Aku
menarik napas saat seorang pria memarkir motornya di depan restoran yang sudah
lebih dari satu kali aku datangi ini. Jantungku berdegup cepat. Seketika aku
mengalihkan pandangan ke arah yang berlawanan. Gaun lilac yang aku kenakan menyambar kaki meja. Dia alasanku
menghabiskan waktu satu setengah jam di depan cermin. Kuharap pipiku tak
terlampau merah setelah ditambah ekspresi malu karena bertemu dengannya.
”Apa
kabar?” tanyanya kaku setelah menghampiri mejaku.
”Baik.
Kamu sendiri bagaimana?” jawabku setenang mungkin. Lama tak bertatap muka
dengannya, membuatku bingung menata ucapanku.
Kami
bicara banyak hal. Sesekali dia berceloteh tentang kesibukannya kantor. Dia
juga bercerita tentang kegiatannya tiga tahun belakangan ini. Tiga tahun tanpa
aku, katanya. Cara bicara dan cara ia memandangku masih seperti dulu. Tapi aku yakin
bukan untuk ini dia sedikit memaksa untuk bertemu denganku malam ini. Ya,
sedikit memaksa. Jika dia tidak berkata ini mungkin akan jadi pertemuan
terakhirku dengannya, aku tak akan mau bertemu dengannya.
”Kamu
tampak berbeda malam ini. Sudah adakah pria beruntung di sana?” tanyanya
kemudian.
Aku
tersenyum geli. Sekali kutatap matanya. Dia tak bercanda.
Dia
mengaitkan jaket yang dia kenakan hingga tak ada lagi ruang antara tubuhnya
dengan udara di ruangan ini.
”Kamu
kedinginan?” tanyaku setelah melihat tingkahnya.
”Kalau
iya, apakah kamu akan memelukku?” jawabnya sembari tertawa.
”Kamu
nggak berubah. Pasti semakin banyak gadis yang tergila-gila padamu,” timpalku. Tentu
saja aku tak akan melakukannya. Terlebih sekarang aku sudah bukan miliknya.

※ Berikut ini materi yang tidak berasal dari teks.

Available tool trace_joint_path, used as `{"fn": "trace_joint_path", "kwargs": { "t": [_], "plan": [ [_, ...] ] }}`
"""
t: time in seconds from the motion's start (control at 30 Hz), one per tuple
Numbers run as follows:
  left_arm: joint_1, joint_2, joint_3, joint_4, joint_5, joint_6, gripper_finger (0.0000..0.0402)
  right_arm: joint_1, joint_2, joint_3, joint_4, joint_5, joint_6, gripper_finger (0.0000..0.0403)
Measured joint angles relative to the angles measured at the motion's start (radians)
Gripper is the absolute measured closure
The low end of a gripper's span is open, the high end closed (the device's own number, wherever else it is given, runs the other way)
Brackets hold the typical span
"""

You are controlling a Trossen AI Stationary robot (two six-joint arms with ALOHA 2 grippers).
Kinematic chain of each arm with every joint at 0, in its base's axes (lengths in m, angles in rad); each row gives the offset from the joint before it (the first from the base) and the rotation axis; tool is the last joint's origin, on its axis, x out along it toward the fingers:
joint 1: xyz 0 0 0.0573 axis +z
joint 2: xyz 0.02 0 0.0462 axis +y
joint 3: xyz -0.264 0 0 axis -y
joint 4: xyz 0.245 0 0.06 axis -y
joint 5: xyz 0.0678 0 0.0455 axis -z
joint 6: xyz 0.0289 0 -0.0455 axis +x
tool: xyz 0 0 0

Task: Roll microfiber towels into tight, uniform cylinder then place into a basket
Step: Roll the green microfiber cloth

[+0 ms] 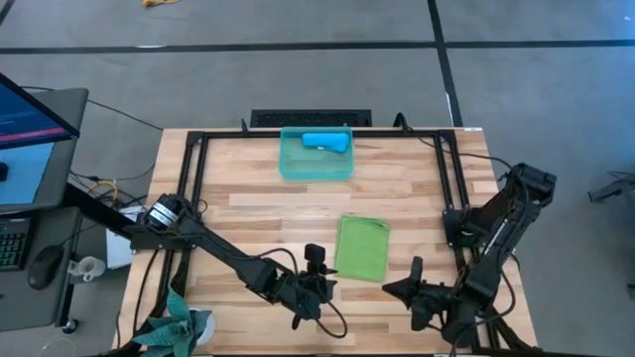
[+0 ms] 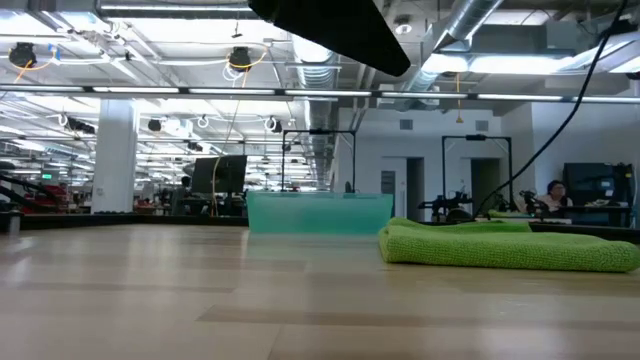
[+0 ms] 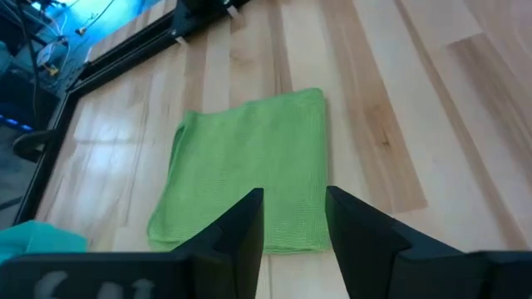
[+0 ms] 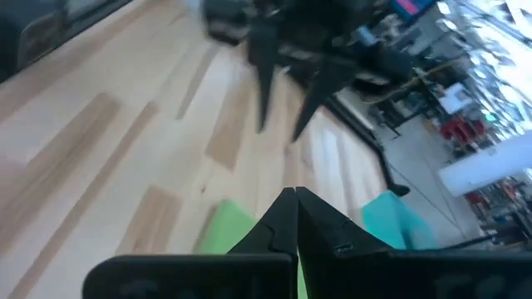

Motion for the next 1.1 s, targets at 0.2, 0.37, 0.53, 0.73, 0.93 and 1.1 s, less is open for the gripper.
{"fn": "trace_joint_path", "kwargs": {
  "t": [0.2,0.37,0.53,0.73,0.93,1.1],
  "plan": [
    [0.000,0.000,-0.001,-0.020,0.025,-0.037,0.0237,-0.016,-0.029,0.002,0.134,0.022,0.007,0.0384],
    [0.005,0.006,-0.002,-0.016,0.123,-0.046,0.0209,-0.022,-0.030,0.003,0.211,-0.006,0.096,0.0374],
    [0.011,0.052,-0.001,0.017,0.149,0.007,0.0205,-0.024,-0.011,0.003,0.159,-0.022,0.178,0.0347],
    [0.024,0.116,-0.003,0.054,0.153,0.076,0.0205,-0.032,-0.001,0.002,0.107,-0.074,0.304,0.0313],
    [0.054,0.157,-0.001,0.124,0.165,0.080,0.0205,-0.034,-0.001,-0.017,0.018,-0.206,0.504,0.0273],
    [0.079,0.200,-0.002,0.129,0.174,0.095,0.0205,-0.036,-0.001,-0.073,0.014,-0.273,0.622,0.0240]
  ]
}}
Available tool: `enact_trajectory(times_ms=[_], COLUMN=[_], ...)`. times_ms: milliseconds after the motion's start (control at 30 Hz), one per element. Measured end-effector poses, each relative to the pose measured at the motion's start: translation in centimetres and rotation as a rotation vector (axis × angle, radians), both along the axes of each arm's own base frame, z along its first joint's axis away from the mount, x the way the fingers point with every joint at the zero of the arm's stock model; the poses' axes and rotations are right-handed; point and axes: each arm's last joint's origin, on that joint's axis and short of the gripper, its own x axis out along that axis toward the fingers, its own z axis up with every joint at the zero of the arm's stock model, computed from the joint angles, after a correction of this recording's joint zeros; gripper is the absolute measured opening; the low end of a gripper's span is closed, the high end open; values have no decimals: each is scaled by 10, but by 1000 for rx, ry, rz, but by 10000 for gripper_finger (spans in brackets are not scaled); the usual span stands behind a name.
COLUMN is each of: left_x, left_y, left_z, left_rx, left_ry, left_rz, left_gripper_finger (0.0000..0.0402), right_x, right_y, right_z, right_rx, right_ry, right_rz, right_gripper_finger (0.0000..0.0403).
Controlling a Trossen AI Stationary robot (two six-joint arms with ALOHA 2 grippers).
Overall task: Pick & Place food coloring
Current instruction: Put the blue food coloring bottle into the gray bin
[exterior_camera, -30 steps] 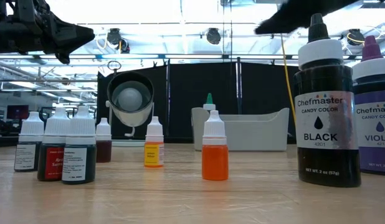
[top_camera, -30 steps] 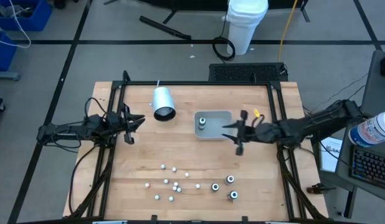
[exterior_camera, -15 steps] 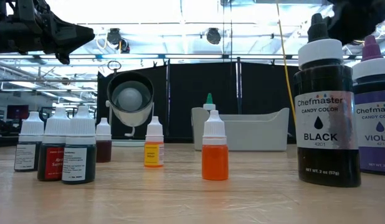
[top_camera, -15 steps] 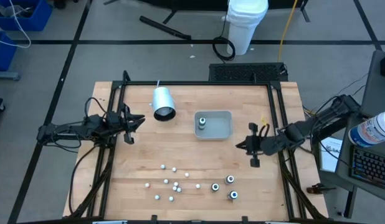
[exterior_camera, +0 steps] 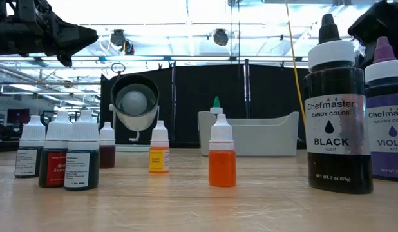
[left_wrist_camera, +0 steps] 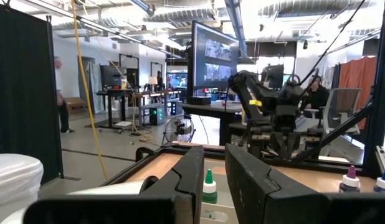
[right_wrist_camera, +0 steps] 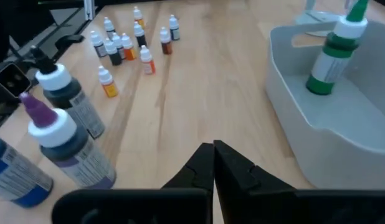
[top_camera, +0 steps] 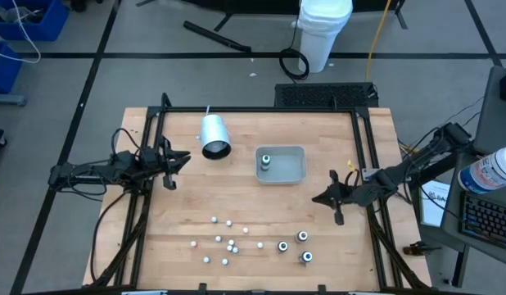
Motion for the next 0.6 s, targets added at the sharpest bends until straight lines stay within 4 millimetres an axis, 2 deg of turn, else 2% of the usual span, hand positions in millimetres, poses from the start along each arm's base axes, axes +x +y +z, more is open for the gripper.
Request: enact_trajectory(times_ms=[367,600], left_x=[0,0], left_y=[0,0], left_z=[0,-2], left_rx=[15,19], left_ry=[10,27], left_rz=[4,5], left_gripper_finger=[72,72], right_x=[-4,-4], right_y=[-14,-21], right_z=[-9,-12], right_rx=[50,-64], right_ry=[-102,-191], right_rz=[-144,-221], right_gripper_finger=[1,1])
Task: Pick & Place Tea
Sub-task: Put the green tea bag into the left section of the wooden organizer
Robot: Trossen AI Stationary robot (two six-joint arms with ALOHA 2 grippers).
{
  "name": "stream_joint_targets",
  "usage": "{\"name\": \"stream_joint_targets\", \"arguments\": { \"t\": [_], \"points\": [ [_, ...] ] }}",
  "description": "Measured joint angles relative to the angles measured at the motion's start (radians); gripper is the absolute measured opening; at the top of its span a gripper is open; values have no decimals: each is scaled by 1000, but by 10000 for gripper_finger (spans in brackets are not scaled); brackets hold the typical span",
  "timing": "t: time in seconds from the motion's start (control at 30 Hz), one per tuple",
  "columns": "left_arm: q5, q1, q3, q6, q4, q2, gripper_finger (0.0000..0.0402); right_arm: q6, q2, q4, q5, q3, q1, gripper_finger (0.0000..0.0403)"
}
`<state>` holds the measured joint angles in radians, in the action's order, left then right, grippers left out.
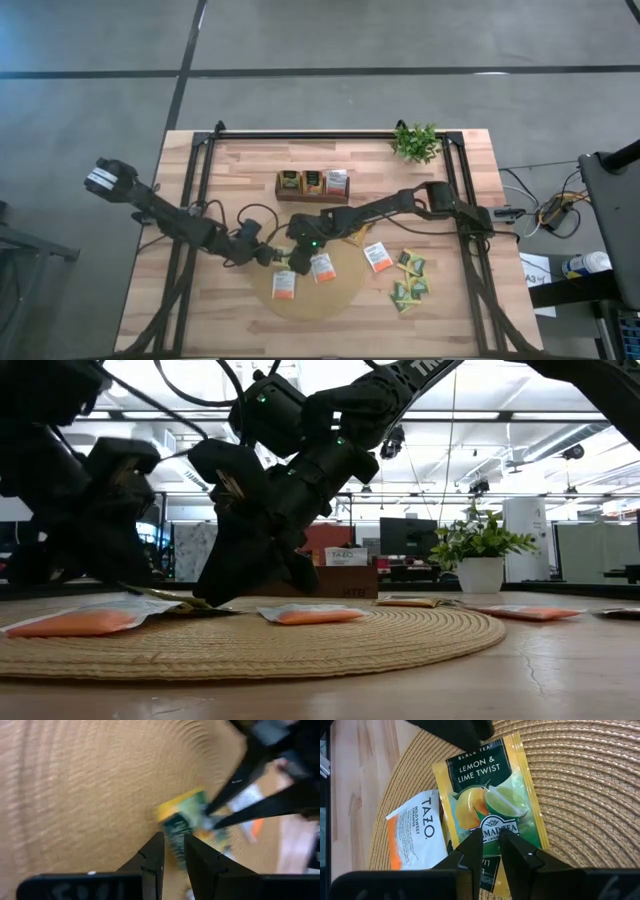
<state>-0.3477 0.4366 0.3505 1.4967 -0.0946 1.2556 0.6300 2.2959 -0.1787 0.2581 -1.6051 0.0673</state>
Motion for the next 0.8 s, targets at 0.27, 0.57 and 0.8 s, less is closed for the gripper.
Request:
{"name": "stream_joint_targets", "arguments": {
  "t": [0.27, 0.57, 0.8],
  "points": [
    [35, -9, -2, 47, -97, 67, 69, 0, 0, 3, 1, 1, -2, 68],
    [42, -10, -3, 51, -172, 122, 69, 3, 0, 3, 1, 2, -2, 68],
    [35, -10, -3, 23, -176, 81, 69, 2, 0, 0, 1, 3, -2, 68]
  ]
}}
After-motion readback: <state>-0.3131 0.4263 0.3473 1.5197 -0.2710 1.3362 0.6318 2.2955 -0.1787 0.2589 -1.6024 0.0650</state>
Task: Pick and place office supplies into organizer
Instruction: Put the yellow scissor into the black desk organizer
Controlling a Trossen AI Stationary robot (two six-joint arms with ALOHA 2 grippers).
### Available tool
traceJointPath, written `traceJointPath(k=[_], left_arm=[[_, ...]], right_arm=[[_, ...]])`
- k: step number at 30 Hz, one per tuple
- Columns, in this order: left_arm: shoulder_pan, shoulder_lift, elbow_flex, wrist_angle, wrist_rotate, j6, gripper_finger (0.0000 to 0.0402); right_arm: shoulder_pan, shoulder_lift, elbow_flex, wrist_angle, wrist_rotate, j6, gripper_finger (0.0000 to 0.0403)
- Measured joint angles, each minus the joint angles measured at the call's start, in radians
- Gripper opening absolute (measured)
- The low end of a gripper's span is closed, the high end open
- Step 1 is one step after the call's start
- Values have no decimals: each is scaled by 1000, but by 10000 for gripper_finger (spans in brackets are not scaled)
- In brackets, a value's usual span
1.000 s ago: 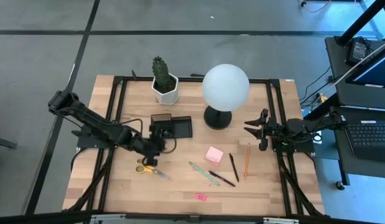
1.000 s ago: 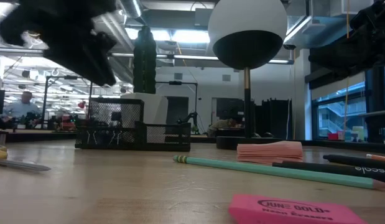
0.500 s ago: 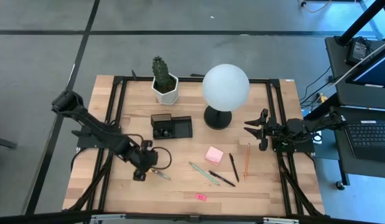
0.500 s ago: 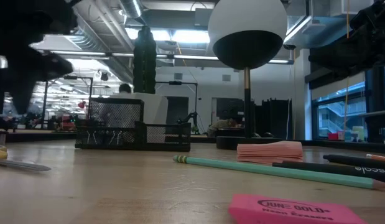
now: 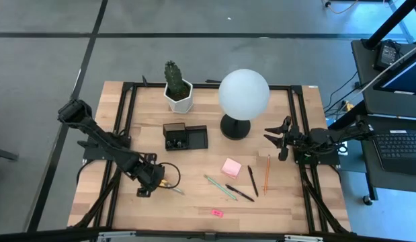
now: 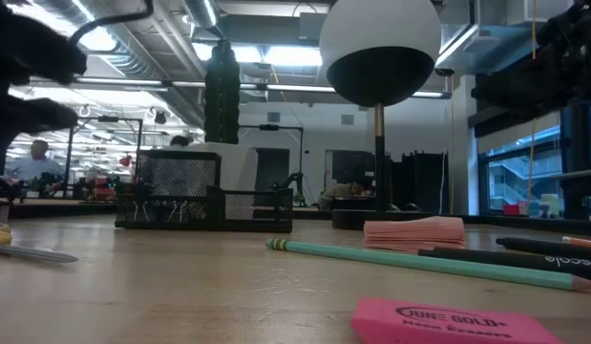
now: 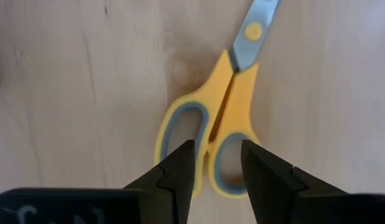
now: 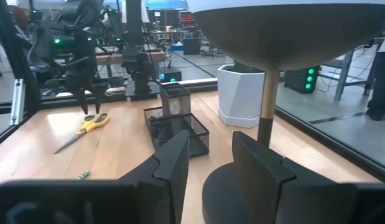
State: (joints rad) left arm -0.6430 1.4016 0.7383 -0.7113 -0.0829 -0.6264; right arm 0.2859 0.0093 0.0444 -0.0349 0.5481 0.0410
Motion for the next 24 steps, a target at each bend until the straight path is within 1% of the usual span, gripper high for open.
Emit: traceJointPath(k=[5, 10, 12, 17, 20, 24], left_arm=[[0, 58, 0, -7, 12, 19, 123], [0, 133, 2, -11, 98, 20, 123], [0, 164, 7, -20, 109, 10, 123], [1, 213, 24, -40, 111, -7, 123], [2, 225, 50, -82, 74, -11, 121], [13, 231, 66, -95, 69, 26, 103]], right_arm=[[0, 0, 0, 0, 9, -1, 127], [0, 0, 0, 0, 9, -1, 127], [0, 0, 0, 0, 9, -1, 127], [0, 0, 0, 0, 11, 0, 127], [0, 0, 0, 0, 11, 0, 127], [0, 0, 0, 0, 11, 0, 127]])
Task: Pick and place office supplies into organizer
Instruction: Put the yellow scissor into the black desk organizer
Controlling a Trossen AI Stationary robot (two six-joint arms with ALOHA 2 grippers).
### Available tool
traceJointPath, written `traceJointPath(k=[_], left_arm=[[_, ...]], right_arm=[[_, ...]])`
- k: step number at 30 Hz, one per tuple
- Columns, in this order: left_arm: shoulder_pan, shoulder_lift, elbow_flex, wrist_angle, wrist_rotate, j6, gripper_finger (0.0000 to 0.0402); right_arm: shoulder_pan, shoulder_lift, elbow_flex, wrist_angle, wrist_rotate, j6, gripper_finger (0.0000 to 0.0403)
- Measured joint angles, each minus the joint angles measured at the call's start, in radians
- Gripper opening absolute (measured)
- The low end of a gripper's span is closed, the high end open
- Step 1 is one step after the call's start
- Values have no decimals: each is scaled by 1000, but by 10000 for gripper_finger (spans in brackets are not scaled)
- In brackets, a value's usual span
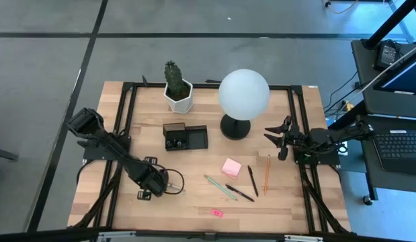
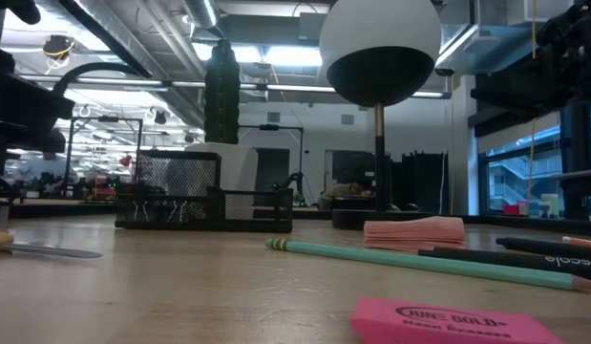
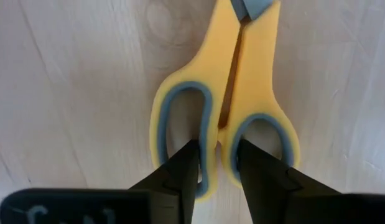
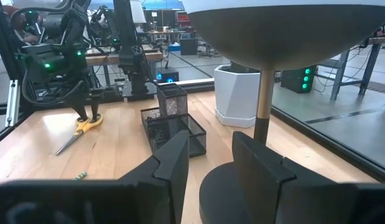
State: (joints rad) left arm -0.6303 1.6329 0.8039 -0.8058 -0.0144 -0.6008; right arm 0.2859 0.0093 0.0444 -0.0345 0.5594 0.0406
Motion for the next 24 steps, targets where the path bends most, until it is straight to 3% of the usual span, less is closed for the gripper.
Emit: traceJointPath(k=[6, 16, 24], left_arm=[[8, 0, 0, 1, 18, 17, 71], [8, -6, 11, 1, 9, 20, 69], [9, -38, 114, -116, -172, 24, 68]], right_arm=[[0, 0, 0, 0, 0, 0, 127], [0, 0, 0, 0, -1, 0, 126], [0, 0, 0, 0, -3, -20, 126]])
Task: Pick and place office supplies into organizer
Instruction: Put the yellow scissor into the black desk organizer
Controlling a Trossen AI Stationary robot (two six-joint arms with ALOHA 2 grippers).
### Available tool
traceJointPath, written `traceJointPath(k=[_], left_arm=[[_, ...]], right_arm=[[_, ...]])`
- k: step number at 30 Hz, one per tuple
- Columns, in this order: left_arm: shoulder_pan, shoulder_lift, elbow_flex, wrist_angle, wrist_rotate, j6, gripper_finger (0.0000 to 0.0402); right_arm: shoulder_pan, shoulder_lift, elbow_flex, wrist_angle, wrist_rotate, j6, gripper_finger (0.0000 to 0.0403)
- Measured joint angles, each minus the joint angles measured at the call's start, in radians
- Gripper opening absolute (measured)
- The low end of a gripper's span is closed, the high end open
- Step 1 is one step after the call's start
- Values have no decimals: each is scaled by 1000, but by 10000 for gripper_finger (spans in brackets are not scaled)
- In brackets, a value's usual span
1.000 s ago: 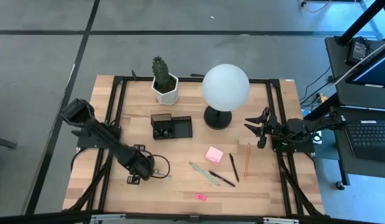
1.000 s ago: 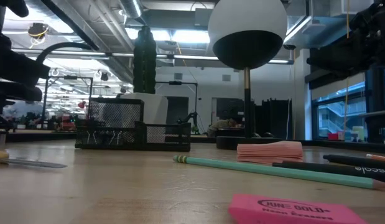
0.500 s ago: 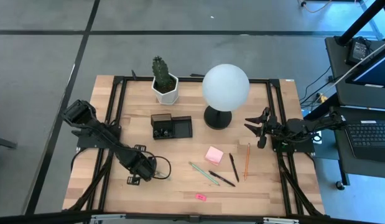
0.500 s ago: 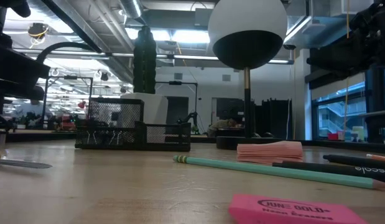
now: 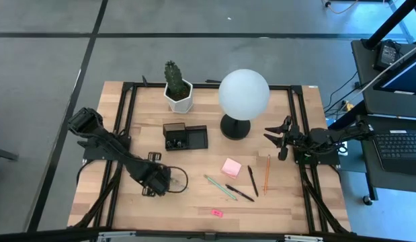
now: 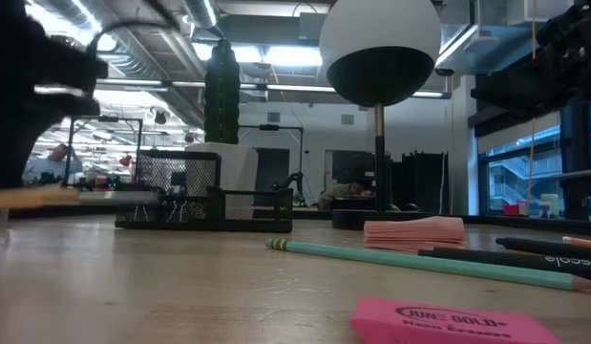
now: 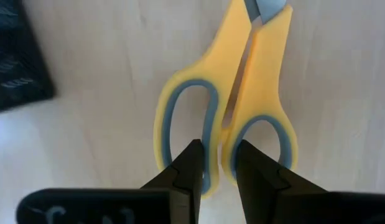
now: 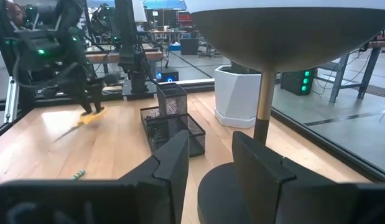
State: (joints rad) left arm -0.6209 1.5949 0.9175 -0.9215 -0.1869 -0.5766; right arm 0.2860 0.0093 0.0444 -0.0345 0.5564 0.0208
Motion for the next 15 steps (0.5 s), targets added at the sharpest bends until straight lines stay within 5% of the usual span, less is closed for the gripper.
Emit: traceJointPath(k=[8, 15], left_arm=[[1, -19, 155, -216, -210, 9, 68], [13, -20, 309, -469, -519, 68, 68]], right_arm=[[0, 0, 0, 0, 0, 0, 126], [0, 0, 0, 0, 1, 0, 126]])
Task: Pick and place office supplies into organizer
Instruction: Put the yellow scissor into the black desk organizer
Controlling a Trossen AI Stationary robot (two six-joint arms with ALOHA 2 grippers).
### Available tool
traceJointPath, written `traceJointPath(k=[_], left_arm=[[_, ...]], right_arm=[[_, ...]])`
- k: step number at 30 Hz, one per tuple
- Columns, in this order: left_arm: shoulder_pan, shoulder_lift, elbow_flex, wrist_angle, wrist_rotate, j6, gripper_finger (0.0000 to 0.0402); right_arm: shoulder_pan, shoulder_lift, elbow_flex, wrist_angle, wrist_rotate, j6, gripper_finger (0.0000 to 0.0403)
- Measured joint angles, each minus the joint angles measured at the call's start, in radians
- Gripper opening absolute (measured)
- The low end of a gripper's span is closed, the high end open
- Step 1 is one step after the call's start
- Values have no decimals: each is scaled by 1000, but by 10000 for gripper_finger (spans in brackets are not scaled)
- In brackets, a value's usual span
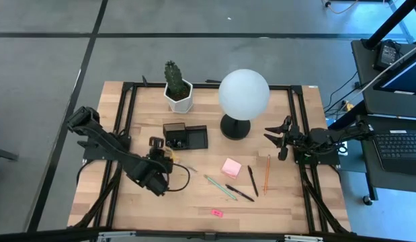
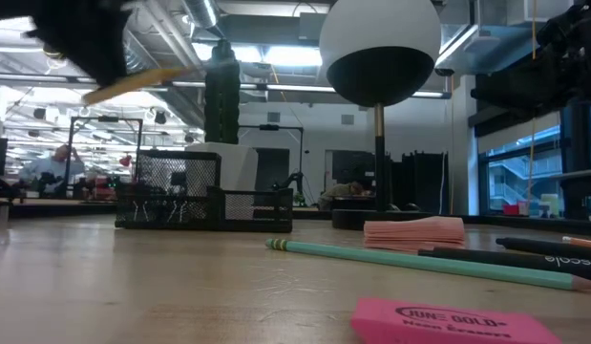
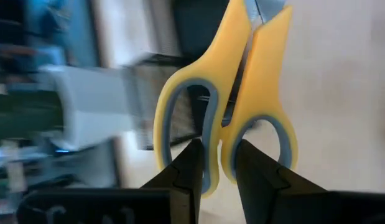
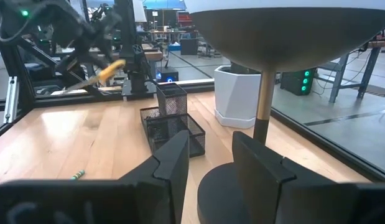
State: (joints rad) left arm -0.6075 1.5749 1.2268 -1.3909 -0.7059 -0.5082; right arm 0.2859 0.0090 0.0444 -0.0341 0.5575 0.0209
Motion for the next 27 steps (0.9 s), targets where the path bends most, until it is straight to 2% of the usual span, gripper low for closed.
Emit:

”Jadi, alasanmu memintaku datang malam
ini adalah untuk menanyakan itu?” tanyaku kembali ke topik.
Semenit berlalu dalam hening. Aku tak
berniat mengulang pertanyaanku tadi. Aku bahkan juga tak berniat mendengar
jawabannya.
”Aku
ingin minta maaf, Nay. Itu alasanku mengajakmu bertemu.”
”Aku
sudah melupakannya,” jawabku singkat.
Tentu
saja aku berbohong. Aku tak akan pernah lupa saat aku harus menghabiskan waktu sampai
hari untuk mengubah semua aspek dalam diriku. Aku tak sepenuhnya melakukan itu
untuknya. Awalnya memang aku hanya tak ingin terus menjadi ulat yang menjijikkan
baginya. Tapi akhirnya aku sadar satu hal setelah dia pergi. Ada hidup yang
harus aku tata. Dengan atau tanpanya, aku berhak menjadi orang yang lebih baik
lagi.
”Makasih Nay. Aku sangat menyesal pernah
melewatkanmu. Bisakah kita…?” tanyanya sembari meraih tanganku. Ucapannya terhenti
setelah dia menyadari ada sebuah cincin di jariku.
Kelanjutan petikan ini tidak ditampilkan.